= Beginning of Section =

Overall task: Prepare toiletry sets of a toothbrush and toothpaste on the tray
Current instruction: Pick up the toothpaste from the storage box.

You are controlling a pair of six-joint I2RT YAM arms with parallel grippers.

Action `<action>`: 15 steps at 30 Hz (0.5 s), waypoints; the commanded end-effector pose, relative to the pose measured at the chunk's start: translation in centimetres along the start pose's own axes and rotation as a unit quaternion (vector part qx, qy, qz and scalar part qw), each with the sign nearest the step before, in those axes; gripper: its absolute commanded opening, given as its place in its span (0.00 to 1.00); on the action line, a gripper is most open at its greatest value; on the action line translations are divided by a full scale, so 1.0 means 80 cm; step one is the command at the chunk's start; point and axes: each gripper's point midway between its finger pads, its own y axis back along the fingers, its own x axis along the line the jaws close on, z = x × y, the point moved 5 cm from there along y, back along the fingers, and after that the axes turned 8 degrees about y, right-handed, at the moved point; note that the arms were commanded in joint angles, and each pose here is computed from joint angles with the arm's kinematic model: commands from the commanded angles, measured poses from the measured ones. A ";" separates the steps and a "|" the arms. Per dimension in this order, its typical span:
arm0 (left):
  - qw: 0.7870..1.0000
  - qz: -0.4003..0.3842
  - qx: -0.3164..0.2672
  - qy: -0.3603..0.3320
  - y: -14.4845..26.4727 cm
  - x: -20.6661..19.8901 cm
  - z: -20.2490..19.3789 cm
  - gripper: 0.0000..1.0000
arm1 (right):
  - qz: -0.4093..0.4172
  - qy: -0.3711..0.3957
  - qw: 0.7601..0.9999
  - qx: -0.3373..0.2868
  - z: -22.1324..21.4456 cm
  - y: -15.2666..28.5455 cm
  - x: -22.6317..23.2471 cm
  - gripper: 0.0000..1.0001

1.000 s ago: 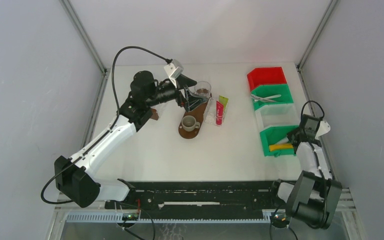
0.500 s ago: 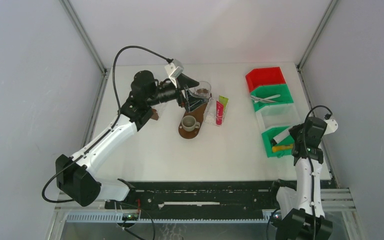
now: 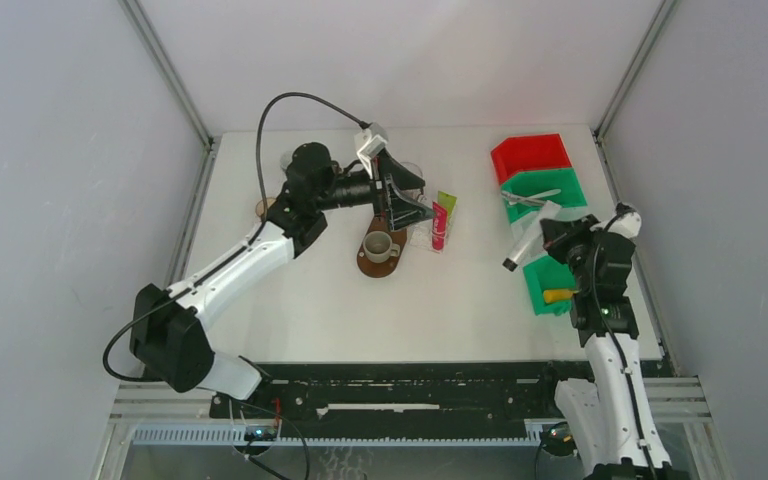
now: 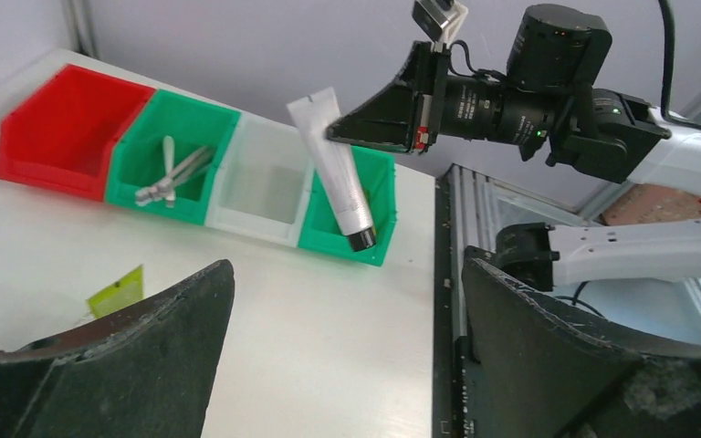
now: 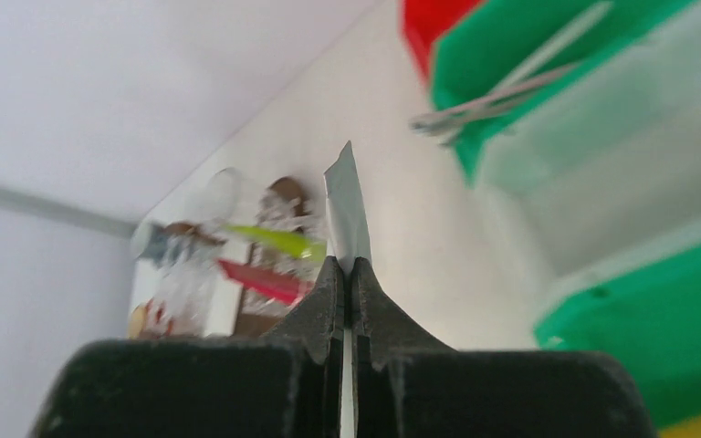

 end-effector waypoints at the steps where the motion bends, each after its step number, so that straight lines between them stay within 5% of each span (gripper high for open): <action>1: 0.999 -0.032 -0.019 0.000 -0.007 -0.020 0.018 0.97 | 0.162 0.008 0.986 -0.047 0.030 0.011 0.080 0.00; 7: 0.998 -0.002 -0.026 0.052 0.003 -0.014 -0.027 0.97 | 0.313 0.029 0.949 -0.007 0.008 0.027 0.146 0.00; 15: 0.992 -0.001 -0.055 0.113 0.029 -0.023 -0.113 0.95 | 0.495 0.099 0.862 0.053 -0.049 0.078 0.209 0.00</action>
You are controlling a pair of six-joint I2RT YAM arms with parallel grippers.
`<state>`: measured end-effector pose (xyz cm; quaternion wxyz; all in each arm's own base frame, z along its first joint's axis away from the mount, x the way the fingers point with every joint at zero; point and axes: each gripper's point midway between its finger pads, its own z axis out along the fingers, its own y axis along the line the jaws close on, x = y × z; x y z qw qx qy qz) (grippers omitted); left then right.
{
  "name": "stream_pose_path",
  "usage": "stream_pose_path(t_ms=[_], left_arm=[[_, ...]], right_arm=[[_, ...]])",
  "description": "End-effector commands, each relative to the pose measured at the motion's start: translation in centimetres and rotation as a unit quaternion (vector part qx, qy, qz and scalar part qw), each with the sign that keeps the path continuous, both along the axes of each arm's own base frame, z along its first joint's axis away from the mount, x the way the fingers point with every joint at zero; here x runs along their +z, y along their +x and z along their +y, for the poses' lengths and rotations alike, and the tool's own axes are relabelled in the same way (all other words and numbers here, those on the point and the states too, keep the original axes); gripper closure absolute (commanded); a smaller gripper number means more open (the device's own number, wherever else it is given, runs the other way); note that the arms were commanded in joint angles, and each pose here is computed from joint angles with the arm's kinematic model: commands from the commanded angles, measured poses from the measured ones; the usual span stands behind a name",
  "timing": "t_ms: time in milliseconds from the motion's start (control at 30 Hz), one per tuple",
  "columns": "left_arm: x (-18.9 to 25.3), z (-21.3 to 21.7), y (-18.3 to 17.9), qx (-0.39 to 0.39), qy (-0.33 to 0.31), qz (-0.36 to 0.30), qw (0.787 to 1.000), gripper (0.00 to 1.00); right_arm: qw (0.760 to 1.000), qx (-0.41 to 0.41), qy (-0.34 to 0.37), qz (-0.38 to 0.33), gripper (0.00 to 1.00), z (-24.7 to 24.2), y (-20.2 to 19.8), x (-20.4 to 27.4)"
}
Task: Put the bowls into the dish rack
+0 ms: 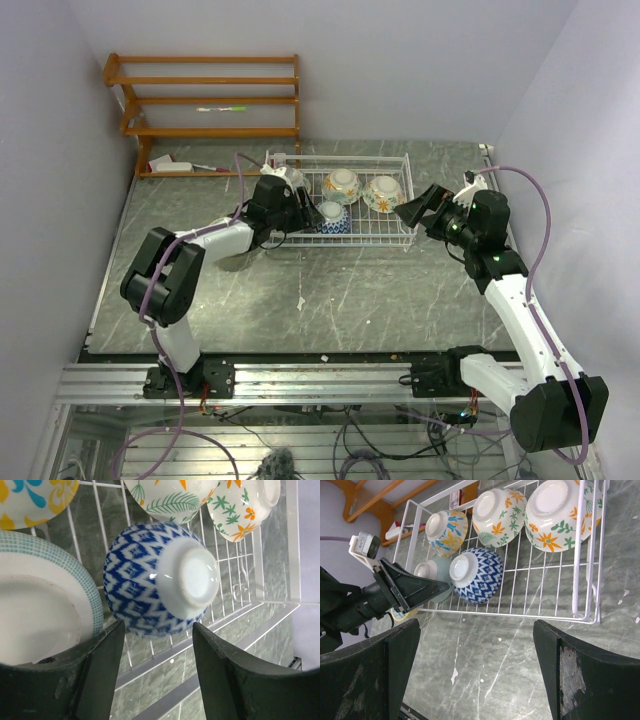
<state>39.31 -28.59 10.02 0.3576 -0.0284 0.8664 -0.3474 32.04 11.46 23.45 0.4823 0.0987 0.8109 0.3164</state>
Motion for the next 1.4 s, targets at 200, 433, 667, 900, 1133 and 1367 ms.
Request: stream_pose_path(t_ms=[200, 433, 667, 900, 1133, 1367], left_arm=[[0.8, 3.5, 0.5, 0.04, 0.075, -0.004, 0.996, 0.31], [5.9, 2.6, 0.7, 0.012, 0.052, -0.057, 0.997, 0.18], [13.9, 2.1, 0.0, -0.021, 0.022, -0.142, 0.989, 0.13], [17.5, 9.0, -1.4, 0.087, 0.113, -0.181, 0.973, 0.13], [15.5, 20.5, -3.8, 0.273, 0.149, -0.118, 0.943, 0.15], [7.5, 23.9, -6.2, 0.323, 0.149, -0.028, 0.934, 0.19]], right_arm=[[1.0, 0.0, 0.007, -0.012, 0.04, 0.0, 0.2, 0.4], [1.0, 0.001, 0.005, -0.018, 0.04, 0.0, 0.2, 1.0], [1.0, 0.005, 0.007, -0.018, 0.04, 0.1, 0.1, 1.0], [1.0, 0.017, 0.008, -0.013, 0.04, 0.5, 0.1, 0.7], [0.999, 0.038, 0.016, -0.011, 0.04, 1.2, -0.1, 0.4], [0.998, 0.053, 0.028, -0.006, 0.04, 1.7, -0.4, 0.0]])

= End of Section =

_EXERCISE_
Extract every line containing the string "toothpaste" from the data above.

_ANSWER_
Overall task: Prepare toiletry sets of a toothbrush and toothpaste on the tray
Current instruction: Pick up the toothpaste from the storage box.

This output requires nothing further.